Dina Baskoro sepanjang waktu hanya menangis dan mencoba menjelaskan, tetapi orang-orang di sekitar tidak ada yang mendengarkan sama sekali, dan tiba-tiba Dina Baskoro berada dalam penjara

Penjara itu gelap dan lembap, dan tercium bau apek tidak enak di mana-mana.

Seragam penjara di tubuhnya berlumuran darah dengan rambutnya yang berantakan sedang berjongkok di sudutnya penjara itu, menggigil.

Selama di penjara, Dina Baskoro merasa bahwa pakaiannya tidak hangat membuatnya tidak bisa tidur nyenyak, dan makanannya tidak enak.

Di tengah malam, tikus sering berlari di atas hidungnya, bahkan menggerogoti pakaiannya sampai sobek membuat Dina Baskoro menjerit ketakutan.

Semua narapidana disitu sangat kejam, mereka benar-benar tidak masuk akal, memukulinya, memarahinya, menendangnya, dan menghinanya dengan berbagai cara.

Sampai akhirnya, sipir penjara datang dan narapidana tersebut dengan sengaja menunjuk ke arah Dina Baskoro sebagai orang yang membuat masalh, lalu dipukul lagi oleh sipir penjara dengan tongkat listrik.

Selama di penjara, Dina Baskoro benar-benar merasa lebih baik mati saja.

Setiap hari tubuhnya sakit, dan dia seperti semut diinjak-injak oleh semua orang.

Hari-hari Dina Baskoro di penjara seperti tenggelam dalam sumur yang tak berujung, tidak dapat melihat jari-jarinya sendiri, mencoba mencari jalan keluar, tetapi tubuhnya terus tenggelam dalam kegelapan.

Kemudian, Dina Baskoro bermimpi bahwa dia dipaksa oleh sipir penjara meminum racun dan darah dimuntahkan dari mulutnya, membuat dadanya terasa sakit!

Sakit menusuk jantung!

Racun menembus usus seperti serangga yang tak terhitung jumlahnya, menggerogoti daging dan darahnya, terus menerus menyiksanya dan mencabik-cabik dari dalam.

…..

Mbak Tiwi sepanjang malam merasa tidak nyaman di dalam hatinya, dan merasa selalu ingin naik untuk melihat keadaan Dina Baskoro.

Karena Dina Baskoro habis kehujanan dan juga kondisi mentalnya tidak begitu baik. Jika memang ada sesuatu, Dina Baskoro bisa cerita padanya.

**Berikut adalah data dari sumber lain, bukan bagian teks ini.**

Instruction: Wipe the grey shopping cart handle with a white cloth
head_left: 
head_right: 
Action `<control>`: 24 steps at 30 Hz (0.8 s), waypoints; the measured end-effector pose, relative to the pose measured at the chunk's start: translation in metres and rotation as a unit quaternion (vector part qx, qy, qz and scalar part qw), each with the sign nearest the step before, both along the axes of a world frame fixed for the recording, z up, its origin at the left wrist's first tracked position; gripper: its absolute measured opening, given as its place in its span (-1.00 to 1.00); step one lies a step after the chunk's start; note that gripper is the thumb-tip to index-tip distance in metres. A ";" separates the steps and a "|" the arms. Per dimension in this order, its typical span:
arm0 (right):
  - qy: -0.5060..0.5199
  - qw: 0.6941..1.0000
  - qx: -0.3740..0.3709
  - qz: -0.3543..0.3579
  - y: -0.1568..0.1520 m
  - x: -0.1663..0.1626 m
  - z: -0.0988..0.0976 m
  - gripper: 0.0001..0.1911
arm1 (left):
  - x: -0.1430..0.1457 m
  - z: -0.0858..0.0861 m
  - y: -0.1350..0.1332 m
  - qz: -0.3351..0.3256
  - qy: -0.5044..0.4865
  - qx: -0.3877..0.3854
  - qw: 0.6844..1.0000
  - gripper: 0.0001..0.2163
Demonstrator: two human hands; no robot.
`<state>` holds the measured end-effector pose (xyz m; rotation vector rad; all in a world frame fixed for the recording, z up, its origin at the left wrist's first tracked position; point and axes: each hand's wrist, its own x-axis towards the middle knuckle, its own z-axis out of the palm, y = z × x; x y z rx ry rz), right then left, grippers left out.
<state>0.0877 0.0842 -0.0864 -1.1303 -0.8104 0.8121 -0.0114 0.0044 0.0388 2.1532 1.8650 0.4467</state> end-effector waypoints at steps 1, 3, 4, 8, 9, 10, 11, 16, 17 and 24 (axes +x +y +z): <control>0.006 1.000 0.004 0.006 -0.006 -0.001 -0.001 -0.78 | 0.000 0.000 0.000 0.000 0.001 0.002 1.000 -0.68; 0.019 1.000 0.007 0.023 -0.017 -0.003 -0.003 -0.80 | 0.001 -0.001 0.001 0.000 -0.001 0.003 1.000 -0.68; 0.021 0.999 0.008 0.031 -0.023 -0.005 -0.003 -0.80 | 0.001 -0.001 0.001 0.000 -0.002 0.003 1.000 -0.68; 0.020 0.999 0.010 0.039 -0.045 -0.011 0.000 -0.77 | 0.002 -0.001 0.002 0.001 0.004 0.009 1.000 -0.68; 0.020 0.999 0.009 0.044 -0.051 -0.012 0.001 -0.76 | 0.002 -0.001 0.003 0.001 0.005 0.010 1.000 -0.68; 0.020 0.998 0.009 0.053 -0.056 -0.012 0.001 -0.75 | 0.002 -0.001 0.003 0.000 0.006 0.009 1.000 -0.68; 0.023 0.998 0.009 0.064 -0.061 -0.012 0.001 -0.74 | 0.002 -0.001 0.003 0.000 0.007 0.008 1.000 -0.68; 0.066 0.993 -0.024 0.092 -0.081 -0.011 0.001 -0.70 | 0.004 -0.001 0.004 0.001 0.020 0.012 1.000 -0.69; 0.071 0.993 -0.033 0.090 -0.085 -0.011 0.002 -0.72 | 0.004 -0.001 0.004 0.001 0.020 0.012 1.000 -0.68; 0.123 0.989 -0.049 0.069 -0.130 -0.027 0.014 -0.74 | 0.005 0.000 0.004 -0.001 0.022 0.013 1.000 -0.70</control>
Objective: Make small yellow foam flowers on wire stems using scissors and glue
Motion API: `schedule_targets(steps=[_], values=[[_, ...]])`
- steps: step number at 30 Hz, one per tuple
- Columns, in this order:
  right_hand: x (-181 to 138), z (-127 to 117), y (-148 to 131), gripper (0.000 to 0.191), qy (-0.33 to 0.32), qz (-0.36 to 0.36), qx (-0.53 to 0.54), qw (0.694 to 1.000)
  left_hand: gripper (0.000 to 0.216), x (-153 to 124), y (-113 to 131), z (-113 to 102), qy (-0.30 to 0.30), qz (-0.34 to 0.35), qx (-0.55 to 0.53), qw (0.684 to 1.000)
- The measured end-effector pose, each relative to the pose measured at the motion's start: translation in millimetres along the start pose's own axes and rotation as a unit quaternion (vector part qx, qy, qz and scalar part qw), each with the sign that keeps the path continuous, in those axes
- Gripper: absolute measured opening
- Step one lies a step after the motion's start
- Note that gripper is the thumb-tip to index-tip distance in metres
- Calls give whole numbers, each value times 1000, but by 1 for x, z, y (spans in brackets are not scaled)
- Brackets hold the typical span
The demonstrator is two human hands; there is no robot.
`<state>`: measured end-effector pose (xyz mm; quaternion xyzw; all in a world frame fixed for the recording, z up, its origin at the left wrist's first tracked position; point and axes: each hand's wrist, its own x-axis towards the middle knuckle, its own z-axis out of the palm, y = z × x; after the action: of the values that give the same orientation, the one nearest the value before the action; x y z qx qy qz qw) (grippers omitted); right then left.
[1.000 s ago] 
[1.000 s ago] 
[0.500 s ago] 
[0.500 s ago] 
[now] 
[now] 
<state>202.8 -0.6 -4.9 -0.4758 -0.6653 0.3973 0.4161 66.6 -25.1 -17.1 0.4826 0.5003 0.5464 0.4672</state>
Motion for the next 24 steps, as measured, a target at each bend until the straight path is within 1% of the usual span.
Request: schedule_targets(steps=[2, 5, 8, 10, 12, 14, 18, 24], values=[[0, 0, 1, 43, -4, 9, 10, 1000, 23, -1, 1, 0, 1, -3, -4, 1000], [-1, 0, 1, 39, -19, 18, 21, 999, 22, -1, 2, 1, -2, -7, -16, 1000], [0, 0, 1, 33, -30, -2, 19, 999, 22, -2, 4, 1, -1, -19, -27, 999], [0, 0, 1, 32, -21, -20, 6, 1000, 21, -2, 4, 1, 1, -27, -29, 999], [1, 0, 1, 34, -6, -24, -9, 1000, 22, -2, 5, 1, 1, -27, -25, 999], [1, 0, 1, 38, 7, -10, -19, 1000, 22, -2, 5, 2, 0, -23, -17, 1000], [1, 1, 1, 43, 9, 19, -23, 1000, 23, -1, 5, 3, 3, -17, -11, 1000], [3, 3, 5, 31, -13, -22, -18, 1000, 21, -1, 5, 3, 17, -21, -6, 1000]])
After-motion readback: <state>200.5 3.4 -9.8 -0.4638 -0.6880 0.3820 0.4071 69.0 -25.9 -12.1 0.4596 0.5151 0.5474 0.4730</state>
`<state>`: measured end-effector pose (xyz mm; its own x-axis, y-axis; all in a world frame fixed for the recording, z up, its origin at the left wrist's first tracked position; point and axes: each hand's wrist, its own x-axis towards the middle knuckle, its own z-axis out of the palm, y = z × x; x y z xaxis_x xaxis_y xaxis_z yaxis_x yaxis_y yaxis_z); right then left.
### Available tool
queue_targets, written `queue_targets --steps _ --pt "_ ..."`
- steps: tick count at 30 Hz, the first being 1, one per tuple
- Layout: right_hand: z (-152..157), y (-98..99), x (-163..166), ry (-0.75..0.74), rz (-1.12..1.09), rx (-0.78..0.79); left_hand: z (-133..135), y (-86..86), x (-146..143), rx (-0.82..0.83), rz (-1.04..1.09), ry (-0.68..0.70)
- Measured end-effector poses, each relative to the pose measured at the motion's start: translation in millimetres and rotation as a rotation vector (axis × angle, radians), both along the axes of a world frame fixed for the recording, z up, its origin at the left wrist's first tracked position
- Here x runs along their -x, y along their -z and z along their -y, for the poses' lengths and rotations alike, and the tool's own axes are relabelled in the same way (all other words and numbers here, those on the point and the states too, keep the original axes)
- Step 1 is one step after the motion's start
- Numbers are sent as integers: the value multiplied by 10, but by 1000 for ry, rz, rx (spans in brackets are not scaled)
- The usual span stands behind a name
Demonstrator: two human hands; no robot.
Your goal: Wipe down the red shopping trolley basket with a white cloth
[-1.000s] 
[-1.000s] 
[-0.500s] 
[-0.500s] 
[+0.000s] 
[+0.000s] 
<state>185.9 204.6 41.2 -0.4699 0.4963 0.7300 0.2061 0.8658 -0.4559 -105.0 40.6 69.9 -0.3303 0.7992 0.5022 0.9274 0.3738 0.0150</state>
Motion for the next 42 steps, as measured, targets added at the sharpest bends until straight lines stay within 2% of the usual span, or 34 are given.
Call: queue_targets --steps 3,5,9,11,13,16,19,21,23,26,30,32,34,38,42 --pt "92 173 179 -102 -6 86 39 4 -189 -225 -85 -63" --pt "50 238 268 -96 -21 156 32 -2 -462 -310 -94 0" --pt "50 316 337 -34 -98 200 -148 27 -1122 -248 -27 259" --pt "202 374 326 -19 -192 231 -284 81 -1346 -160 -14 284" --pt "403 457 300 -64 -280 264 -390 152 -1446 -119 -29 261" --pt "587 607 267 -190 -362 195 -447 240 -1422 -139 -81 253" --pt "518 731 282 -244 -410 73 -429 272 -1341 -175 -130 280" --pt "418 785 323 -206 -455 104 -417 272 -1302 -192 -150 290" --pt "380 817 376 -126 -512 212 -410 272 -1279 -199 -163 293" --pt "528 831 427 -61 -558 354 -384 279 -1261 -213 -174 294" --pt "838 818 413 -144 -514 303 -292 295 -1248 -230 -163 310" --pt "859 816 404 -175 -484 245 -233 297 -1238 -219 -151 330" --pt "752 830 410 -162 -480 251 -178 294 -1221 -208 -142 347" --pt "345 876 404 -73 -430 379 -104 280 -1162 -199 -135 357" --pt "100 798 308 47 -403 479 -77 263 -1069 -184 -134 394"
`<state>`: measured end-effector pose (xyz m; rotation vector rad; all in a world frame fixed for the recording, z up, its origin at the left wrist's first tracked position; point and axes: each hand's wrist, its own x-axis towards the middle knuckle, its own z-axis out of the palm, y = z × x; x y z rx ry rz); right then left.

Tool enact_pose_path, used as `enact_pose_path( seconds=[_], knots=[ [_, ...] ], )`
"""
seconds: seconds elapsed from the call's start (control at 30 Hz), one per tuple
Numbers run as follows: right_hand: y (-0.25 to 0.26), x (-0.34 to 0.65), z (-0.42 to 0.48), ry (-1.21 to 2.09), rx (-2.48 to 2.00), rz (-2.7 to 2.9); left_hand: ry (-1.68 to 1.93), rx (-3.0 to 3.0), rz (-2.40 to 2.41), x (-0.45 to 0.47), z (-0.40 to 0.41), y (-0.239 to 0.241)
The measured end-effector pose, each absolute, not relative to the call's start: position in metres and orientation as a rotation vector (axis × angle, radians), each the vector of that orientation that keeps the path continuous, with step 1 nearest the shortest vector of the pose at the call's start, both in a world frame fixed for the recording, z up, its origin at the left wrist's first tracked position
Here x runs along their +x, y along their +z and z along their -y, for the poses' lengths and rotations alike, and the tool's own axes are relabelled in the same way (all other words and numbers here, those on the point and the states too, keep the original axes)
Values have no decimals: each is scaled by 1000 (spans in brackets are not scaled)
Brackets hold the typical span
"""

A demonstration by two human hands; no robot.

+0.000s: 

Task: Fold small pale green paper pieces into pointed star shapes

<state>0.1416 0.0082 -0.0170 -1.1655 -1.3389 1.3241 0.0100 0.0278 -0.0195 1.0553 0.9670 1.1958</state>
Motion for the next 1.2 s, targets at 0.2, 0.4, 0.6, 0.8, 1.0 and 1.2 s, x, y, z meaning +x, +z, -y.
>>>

Jadi Mbak Tiwi naik dan masuk kamar.

Tanpa diduga, begitu dia memasuki kamar, dia melihat Dina Baskoro dengan wajah memerah, berkeringat dan ekspresinya tidak tenang, seolah-olah sedang mengalami mimpi buruk yang mengerikan.

"Tidak, jangan ..." Seolah-olah meronta, ekspresinya sangat menyakitkan.

Mbak Tiwi panik dan buru-buru mendorong lengannya, "Bu Dina? Bu Dina? Bangun!"

Tetapi Dina Baskoro tertidur lelap dan tidak bisa bangun sama sekali. Ekspresinya menyakitkan, dan kemudian mulai berbicara tidak jelas.

"Aku tidak ingin mati, aku tidak ingin mati! Percayalah, aku dianiaya ..."

Mbak Tiwi mengulurkan tangannya dengan cemas dan memeriksa suhu di dahinya.

Baru menaruh tangannya sebentar di dahi Dina Baskoro, Mbak Tiwi langsung menarik tangannya dengan cepat karena terkejut.

Menurut pengalaman, Dina Baskoro mengalami demam tinggi, dan suhunya lebih rendah dari 39 derajat! Ini bahaya! Mbak Tiwi panik lalu bangkit dan berlari keluar, buru-buru turun untuk menghubungi dokter. Dan begitu turun dari tangga, ternyata Teddy Permana sudah ada dirumah.